Prompt
Figure out the number of lines in the data that hold the string "image". Reply with that figure only.

[Stored items]
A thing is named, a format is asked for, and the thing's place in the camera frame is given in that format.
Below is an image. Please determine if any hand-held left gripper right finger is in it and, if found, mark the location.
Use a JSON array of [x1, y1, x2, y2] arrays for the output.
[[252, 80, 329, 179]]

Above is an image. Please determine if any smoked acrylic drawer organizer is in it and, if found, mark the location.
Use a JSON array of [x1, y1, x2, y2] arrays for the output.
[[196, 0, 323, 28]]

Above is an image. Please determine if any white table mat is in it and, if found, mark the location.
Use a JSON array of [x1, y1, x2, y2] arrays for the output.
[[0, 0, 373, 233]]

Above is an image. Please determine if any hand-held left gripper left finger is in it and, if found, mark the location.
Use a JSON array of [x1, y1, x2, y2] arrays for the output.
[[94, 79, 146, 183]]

Output of the exercise
4